Others have been so thoroughly absorbed back into the land that only the most oblique angle of light, or the lens of a satellite camera, gives them away. The ringfort at Chanonstown in County Westmeath belongs to this second, quieter category. To walk the gently rolling pasture where it once stood is to see nothing out of the ordinary at all. Yet aerial photography reveals a ghostly partial cropmark tracing an oval arc from west through north to south, the soil above the old ditches still betraying, season by season, what was once there.

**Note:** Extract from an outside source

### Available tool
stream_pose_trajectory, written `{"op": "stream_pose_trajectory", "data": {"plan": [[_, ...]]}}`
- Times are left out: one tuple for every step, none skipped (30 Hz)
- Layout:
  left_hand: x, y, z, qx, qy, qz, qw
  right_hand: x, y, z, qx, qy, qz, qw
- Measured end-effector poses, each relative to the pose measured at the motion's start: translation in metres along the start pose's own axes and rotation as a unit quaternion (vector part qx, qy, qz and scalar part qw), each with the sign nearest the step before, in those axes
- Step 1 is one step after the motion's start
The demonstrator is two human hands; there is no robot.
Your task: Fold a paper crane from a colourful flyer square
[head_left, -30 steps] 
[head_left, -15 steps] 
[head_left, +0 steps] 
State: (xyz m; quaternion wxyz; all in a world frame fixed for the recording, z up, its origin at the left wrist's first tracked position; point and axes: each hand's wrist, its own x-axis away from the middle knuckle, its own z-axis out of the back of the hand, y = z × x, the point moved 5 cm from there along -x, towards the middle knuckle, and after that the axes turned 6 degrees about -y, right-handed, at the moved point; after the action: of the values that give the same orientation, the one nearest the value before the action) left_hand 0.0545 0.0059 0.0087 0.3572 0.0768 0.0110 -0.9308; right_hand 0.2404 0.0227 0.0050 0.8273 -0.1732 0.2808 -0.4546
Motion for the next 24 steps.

Ringforts, known in Irish as raths or lios, were enclosed farmsteads typically built between the early medieval period and around the twelfth century, their circular or oval banks and ditches defining a family's living space and protecting livestock. The Chanonstown example was recorded on the revised 1913 edition of the Ordnance Survey twenty-five inch map as an oval earthwork measuring roughly 36 metres northwest to southeast and 31 metres northeast to southwest, a modest but not untypical footprint for such a structure. By 2005 the monument had been levelled, its banks and ditches flattened into the surrounding farmland. A linear field boundary now cuts across the southwestern sector, running northwest to southeast, transecting whatever remained of the original circuit. The cropmark visible in aerial imagery is partial as a result, the southwestern quadrant interrupted by this later division of the land, the rest surviving only as a faint differential in how the grass and crops grow above disturbed ground.